Monday, July 20, 2009

Warning

I wanted to write a little bit about this experience that I had Friday. Julie and Maria had the day off, so we went to the Rose Garden and then Skateworld.

The garden part was fine, but I started to be really apprehensive about the skating. I went in and got the skates and put them on, and I even started going towards the rink with Julie, but I kept feeling like I shouldn’t do it.

Last time I went skating, it went okay to a point, and I felt like I really needed to go or Julie would be disappointed, but after going around the rink I felt prompted to take off my skates right away.

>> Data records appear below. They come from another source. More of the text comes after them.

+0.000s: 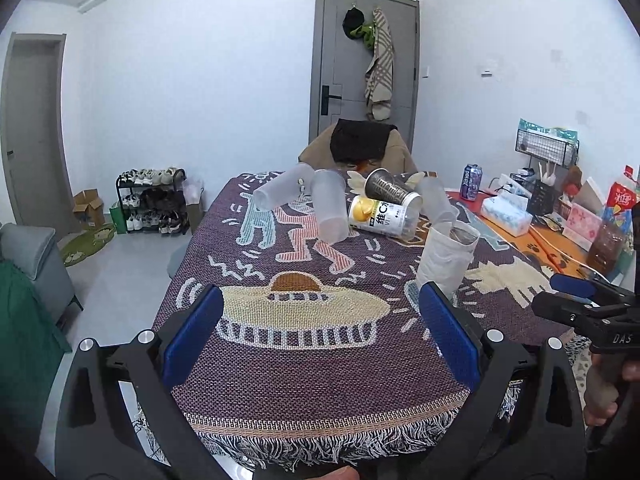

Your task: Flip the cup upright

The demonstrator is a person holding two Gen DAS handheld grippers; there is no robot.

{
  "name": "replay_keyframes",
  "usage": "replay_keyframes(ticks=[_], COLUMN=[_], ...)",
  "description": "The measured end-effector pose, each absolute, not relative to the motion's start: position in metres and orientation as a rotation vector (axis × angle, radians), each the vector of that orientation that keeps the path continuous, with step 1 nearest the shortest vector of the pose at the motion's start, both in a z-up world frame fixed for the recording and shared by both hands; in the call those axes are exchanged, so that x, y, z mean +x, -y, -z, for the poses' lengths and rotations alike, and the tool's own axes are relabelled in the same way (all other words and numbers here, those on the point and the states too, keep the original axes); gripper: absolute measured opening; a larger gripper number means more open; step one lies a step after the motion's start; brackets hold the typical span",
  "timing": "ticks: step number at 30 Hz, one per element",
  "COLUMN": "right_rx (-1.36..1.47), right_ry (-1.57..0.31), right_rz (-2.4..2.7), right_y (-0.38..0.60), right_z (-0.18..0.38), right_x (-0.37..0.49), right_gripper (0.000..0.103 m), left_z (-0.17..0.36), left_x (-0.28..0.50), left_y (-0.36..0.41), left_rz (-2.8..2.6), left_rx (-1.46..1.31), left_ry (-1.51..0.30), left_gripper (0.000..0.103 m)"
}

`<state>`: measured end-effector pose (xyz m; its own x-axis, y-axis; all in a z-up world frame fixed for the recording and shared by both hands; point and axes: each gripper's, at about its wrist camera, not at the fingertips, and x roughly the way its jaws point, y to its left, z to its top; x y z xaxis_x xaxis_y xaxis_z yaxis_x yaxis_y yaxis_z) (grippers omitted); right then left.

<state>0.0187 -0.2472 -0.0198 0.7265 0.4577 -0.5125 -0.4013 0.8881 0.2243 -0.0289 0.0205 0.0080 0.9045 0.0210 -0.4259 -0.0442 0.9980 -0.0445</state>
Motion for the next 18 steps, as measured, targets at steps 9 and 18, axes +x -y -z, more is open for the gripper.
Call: replay_keyframes(ticks=[9,18], right_rx=[0.110,0.113], right_ry=[-0.591,-0.586], right_rz=[-0.472,-0.465], right_y=[0.2471,0.2504], right_z=[0.0197,0.0196], right_x=[0.0202,0.0207], right_gripper=[0.095,0.095], left_z=[-0.0086,-0.0082], left_x=[-0.0291,-0.0297], left_y=[-0.0178,-0.0149], left_rz=[-0.032,-0.039], left_rx=[-0.045,-0.034], left_ry=[-0.441,-0.434], left_gripper=[0.097,0.097])
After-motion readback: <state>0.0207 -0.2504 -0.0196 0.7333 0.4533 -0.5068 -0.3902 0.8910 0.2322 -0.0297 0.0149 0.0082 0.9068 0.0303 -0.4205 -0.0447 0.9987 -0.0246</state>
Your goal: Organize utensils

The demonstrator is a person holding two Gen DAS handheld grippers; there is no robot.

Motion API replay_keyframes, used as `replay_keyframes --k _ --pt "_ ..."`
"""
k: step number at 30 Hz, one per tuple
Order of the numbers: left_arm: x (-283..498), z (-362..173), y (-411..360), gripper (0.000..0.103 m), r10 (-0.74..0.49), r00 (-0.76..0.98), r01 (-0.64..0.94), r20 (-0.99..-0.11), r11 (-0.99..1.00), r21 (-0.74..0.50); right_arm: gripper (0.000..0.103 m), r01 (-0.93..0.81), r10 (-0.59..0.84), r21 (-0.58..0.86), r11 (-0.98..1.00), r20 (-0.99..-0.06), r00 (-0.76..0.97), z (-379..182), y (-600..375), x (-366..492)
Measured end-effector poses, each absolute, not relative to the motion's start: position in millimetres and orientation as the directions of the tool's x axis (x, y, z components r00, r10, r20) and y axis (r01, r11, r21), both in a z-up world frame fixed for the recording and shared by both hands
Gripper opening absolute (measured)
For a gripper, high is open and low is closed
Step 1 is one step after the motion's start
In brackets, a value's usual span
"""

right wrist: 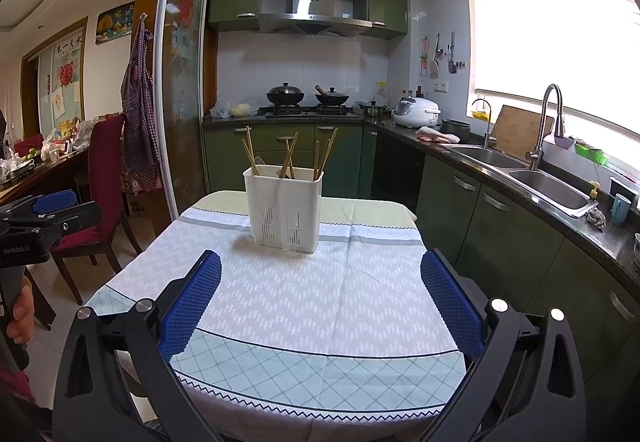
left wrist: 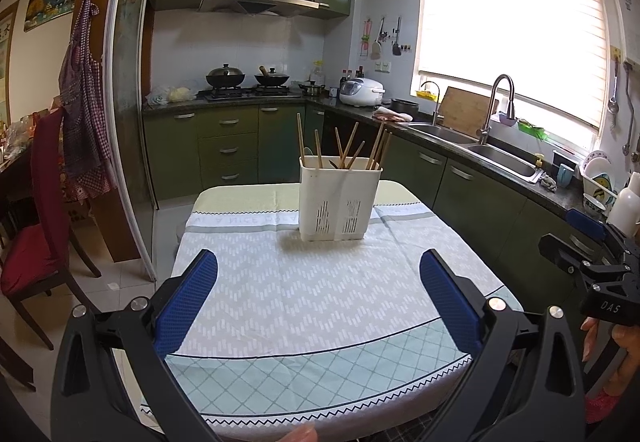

I thought that was silly, since it was only a short distance to the place where you normally take them off anyway, but I immediately fell down. I landed on one arm that was sore and had limited movements for over six weeks.

Still, I had been able to navigate the rink okay, and I used to love roller-skating. I would like to be good at it again. So, I thought I would try this, and if I got any promptings I would follow them right away. Only I didn’t actually, because I felt this nervousness and was just trying to brush it aside as fear. The more I tried to ignore it, though, the louder it got, until it was like an internal scream. I thought, “What am I doing? This is the prompting.” So I took the skates off, which disappointed Julie greatly, and went back.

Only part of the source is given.